* _TASK BRIEF_: Filter the entries that follow, copying every line in which the word "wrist" appears.

* _RECORDS TO USE_:
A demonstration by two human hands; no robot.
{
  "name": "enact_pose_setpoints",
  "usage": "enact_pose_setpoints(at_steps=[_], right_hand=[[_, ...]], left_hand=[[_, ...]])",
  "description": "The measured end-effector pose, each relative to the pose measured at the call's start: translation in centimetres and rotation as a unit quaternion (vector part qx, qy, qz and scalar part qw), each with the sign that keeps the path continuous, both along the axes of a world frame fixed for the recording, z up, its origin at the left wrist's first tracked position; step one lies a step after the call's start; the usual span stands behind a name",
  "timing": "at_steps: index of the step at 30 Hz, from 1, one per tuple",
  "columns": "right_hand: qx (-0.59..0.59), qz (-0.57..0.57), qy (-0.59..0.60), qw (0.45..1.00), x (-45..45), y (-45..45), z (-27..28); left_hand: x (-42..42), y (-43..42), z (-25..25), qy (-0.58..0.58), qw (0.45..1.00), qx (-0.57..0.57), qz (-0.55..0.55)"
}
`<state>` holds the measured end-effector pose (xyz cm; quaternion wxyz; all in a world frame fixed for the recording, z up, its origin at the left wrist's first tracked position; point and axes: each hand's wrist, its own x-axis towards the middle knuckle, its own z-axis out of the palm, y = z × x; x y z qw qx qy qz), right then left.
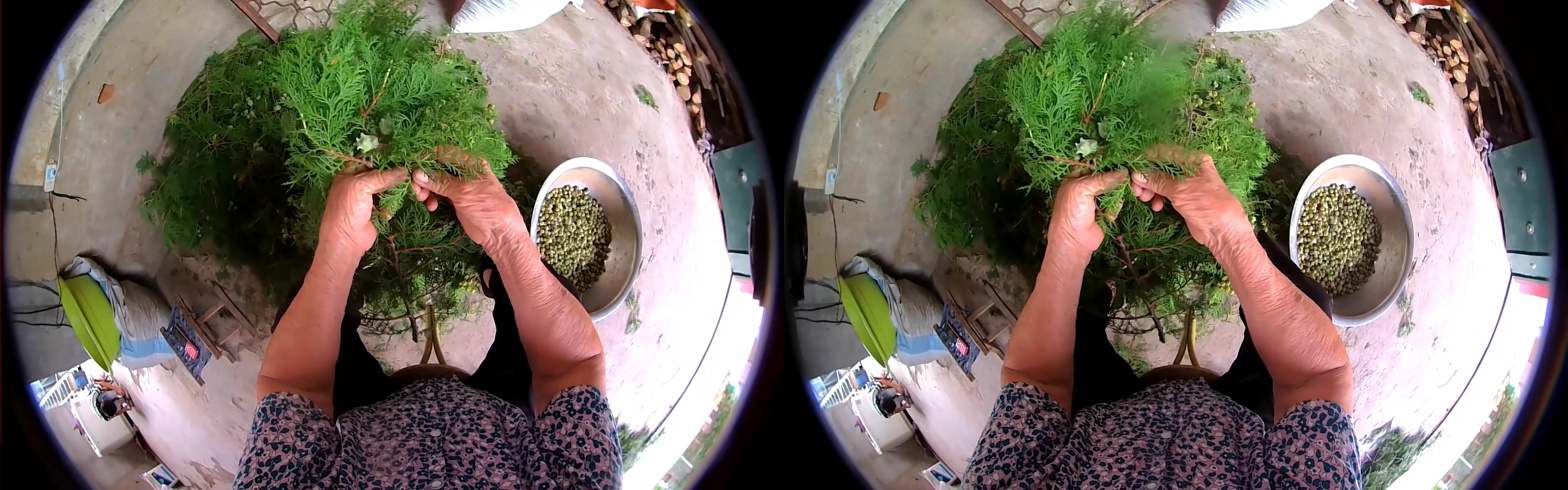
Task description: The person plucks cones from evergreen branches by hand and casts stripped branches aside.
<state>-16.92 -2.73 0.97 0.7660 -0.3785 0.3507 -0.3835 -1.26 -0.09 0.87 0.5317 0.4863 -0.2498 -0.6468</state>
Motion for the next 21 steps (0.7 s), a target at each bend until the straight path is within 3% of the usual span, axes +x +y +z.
enact_pose_setpoints(at_steps=[2,7,10,16,21], right_hand=[[0.011,-0.007,0.017,1.000,0.0,0.3,0.5],[0.023,-0.079,0.109,0.991,0.5,0.9,1.3],[0.006,-0.095,0.085,0.992,0.6,0.8,0.1],[-0.018,0.026,0.126,0.992,0.0,0.5,0.8],[-0.021,0.009,0.118,0.993,0.0,0.6,0.2]], left_hand=[[0.0,-0.1,-0.2,0.018,0.999,-0.013,-0.032],[-0.7,0.1,0.6,-0.052,0.998,0.020,0.013],[-0.5,0.0,0.5,-0.049,0.999,0.021,0.004],[0.0,0.2,1.3,0.038,0.997,0.031,-0.052],[-0.2,0.1,0.5,0.075,0.996,-0.005,-0.055]])
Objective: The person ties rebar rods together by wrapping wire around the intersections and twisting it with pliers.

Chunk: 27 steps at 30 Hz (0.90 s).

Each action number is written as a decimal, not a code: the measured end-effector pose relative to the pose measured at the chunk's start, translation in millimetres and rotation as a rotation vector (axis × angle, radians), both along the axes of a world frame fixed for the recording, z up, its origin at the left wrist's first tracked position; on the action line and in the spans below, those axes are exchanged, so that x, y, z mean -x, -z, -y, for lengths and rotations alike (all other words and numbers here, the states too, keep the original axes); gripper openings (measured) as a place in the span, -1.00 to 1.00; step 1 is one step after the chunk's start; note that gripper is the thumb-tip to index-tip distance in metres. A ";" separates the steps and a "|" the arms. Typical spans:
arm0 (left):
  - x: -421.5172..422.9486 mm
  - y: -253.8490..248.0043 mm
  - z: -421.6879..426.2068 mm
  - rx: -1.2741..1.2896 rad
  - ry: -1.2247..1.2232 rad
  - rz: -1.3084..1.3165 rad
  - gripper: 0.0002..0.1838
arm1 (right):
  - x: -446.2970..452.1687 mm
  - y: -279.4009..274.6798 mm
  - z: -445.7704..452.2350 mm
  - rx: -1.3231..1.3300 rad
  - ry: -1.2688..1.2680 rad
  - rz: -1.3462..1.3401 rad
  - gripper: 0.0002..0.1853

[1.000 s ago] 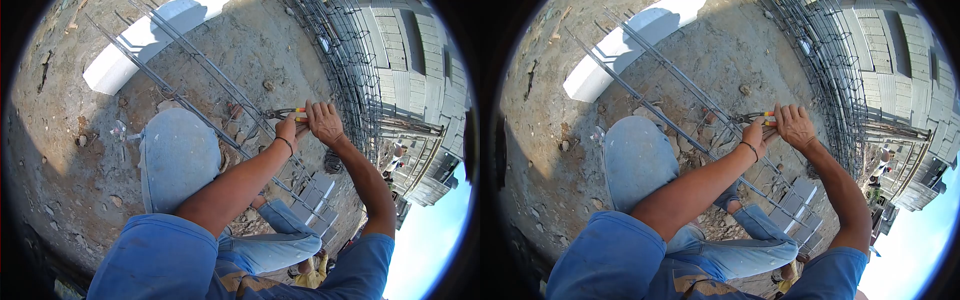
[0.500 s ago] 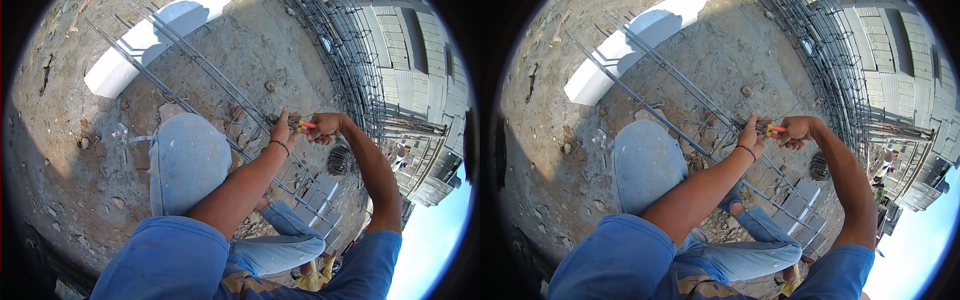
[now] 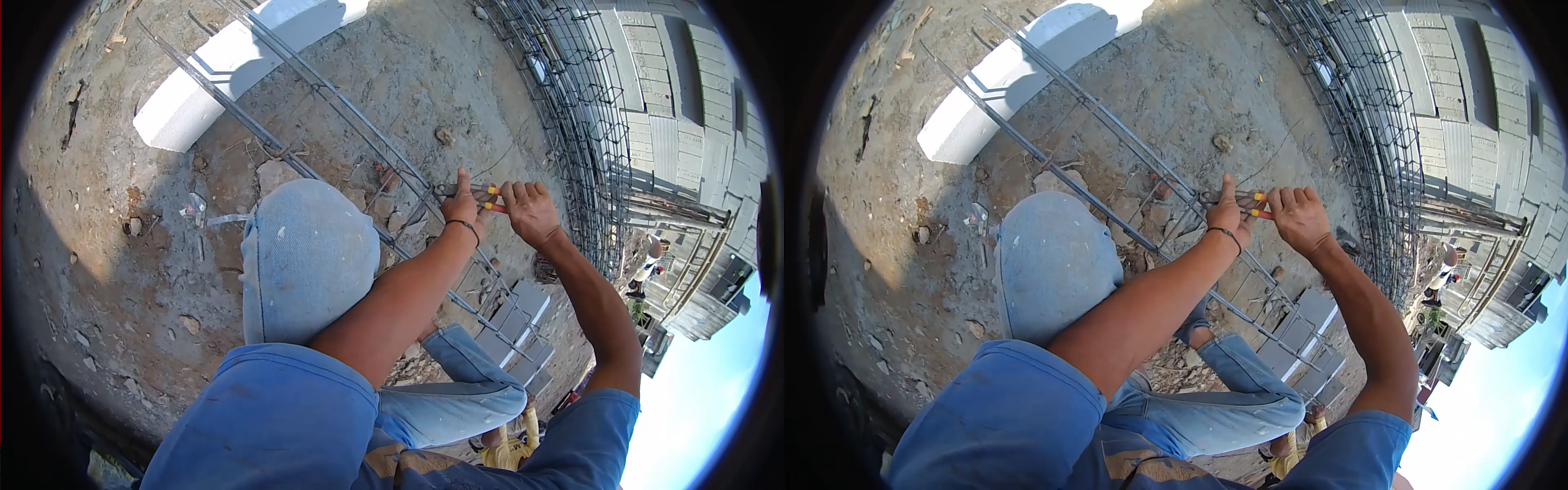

* _WRITTEN REPLY_:
  "description": "The measured end-effector pose, each relative to the pose measured at the call's start: translation in centimetres and rotation as a unit quaternion (vector part qx, qy, qz and scalar part qw), each with the sign that keeps the path continuous, both along the axes of a world frame fixed for the recording, z up, its origin at the left wrist's first tracked position; step one lies a step after the call's start; the usual span stands behind a name",
`<state>` holds the measured end-effector pose (xyz cm; quaternion wxyz; all in a world frame fixed for the recording, z up, its origin at the left wrist's first tracked position; point and axes: each hand's wrist, its own x-axis towards the middle knuckle, its own z-axis out of the palm, y = z × x; x y z qw qx qy qz), right then left.
Each action number is written as a decimal, not a code: the measured end-effector pose relative to the pose measured at the chunk's start, translation in millimetres and rotation as a rotation vector (axis × angle, radians), both along the axes of a world frame fixed for the recording, z up, its origin at the left wrist's first tracked position; on the action line and in the spans below, those axes are exchanged, so that x, y, z mean -x, -z, -y, for lengths and rotations alike (all other words and numbers here, the states too, keep the original axes); gripper openings (measured) as a place in the span, -1.00 to 1.00; step 1 is one step after the chunk's start; note that gripper is the thumb-tip to index-tip distance in metres. A ";" separates the steps and a "|" the arms. Typical spans:

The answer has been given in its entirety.